> [EXERCISE INSTRUCTIONS]
Please retype only the lines below that run from the one containing "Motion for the" through the last line, both included, without altering a word.

> [EXERCISE DATA]
= = = = =

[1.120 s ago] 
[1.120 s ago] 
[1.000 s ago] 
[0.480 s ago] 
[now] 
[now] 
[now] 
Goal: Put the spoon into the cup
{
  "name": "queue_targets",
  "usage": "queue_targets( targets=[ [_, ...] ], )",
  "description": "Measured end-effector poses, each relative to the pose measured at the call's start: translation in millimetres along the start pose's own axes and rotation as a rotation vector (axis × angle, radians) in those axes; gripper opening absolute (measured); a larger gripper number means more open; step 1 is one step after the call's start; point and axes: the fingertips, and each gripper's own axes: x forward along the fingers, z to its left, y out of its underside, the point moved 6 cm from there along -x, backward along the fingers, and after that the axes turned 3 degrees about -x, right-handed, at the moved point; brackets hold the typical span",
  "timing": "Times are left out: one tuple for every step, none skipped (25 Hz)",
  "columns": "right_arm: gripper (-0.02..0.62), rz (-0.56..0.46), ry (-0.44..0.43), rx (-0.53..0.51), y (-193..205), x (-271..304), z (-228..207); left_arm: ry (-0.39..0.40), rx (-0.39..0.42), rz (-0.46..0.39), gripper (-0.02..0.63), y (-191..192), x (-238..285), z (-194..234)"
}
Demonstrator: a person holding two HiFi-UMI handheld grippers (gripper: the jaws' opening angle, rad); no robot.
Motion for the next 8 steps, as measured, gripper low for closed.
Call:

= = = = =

> [TASK RESPONSE]
Motion for the next 8 steps, as measured, gripper low for closed.
Call:

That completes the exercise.